Among young people the level of unemployment is devastatingly high. More than a fifth of Europeans under 25 are without work. In Greece the figure is 45 per cent and in Spain 49 per cent. Such bad youth unemployment creates multiple dangers. Too many young people are not acquiring skills and experience. They place a burden on government budgets. They risk being alienated or drawn into crime and social unrest.

What can be done? Macroeconomically, the traditional answer is for governments to spend more or tax less to stimulate growth. But European governments find themselves obliged to do the opposite. Spending and public jobs are being cut back hard in the name of austerity.
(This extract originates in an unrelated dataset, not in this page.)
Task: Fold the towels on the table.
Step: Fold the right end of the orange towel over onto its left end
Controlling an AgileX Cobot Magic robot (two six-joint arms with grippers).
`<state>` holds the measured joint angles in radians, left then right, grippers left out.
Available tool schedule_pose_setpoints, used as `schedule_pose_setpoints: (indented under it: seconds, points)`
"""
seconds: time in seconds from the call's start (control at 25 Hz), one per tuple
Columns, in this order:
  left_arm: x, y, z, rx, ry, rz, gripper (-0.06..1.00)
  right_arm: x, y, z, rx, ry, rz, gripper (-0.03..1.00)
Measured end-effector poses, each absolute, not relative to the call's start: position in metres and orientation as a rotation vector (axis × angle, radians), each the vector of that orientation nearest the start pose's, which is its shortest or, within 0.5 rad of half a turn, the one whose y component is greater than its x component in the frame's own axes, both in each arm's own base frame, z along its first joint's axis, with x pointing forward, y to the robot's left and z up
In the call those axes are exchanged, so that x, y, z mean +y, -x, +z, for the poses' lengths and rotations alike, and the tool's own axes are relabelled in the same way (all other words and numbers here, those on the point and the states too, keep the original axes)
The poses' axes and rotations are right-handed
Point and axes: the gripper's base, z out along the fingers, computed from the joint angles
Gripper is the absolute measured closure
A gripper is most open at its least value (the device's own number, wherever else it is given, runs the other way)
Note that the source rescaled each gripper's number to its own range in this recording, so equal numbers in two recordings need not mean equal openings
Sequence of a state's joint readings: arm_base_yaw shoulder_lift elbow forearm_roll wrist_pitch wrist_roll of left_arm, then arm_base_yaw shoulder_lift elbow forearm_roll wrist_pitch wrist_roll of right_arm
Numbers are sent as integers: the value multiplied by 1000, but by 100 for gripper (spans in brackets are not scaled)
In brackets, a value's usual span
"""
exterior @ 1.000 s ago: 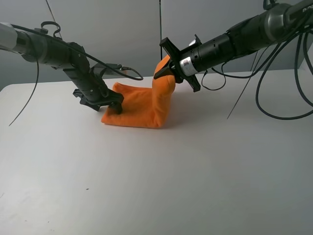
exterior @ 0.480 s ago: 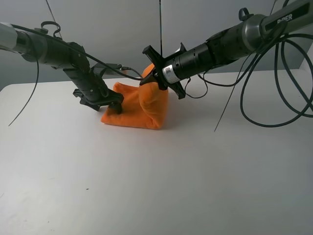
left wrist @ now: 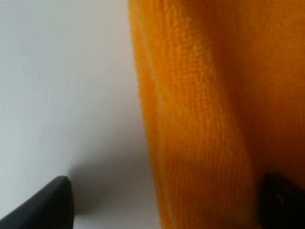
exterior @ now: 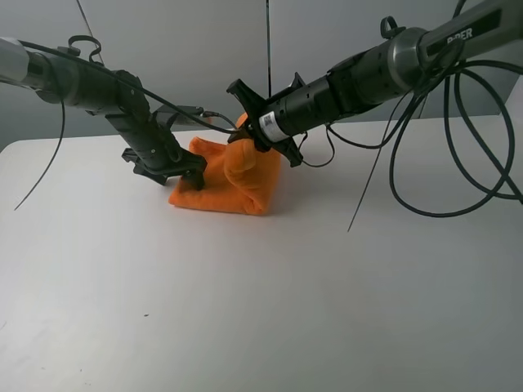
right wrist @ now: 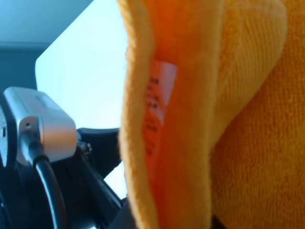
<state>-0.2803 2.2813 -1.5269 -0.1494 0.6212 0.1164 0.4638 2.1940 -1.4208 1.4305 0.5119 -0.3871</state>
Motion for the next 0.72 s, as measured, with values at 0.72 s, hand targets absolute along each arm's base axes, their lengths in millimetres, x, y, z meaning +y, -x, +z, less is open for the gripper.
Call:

Microeconomic paths, though, are not closed. Mariano Rajoy, Spain’s prime minister-elect, has said rightly that the country’s notoriously inflexible labour market must be reformed. In the U.K., the Confederation of British Industry is right to suggest a government tax credit for firms that hire young people. Instead of paying unemployment benefit to young people, governments should be funding apprenticeships for them.

Improving competitiveness is also vital. Even with a weak pound, U.K. youth unemployment is as bad as the European average. But the British problems are far less severe than those of the euro periphery, where austerity is deepest, unemployment worst and the social dangers most great. Joblessness, like debt, warns that the periphery won’t be viable within the zone unless it can implement radical change.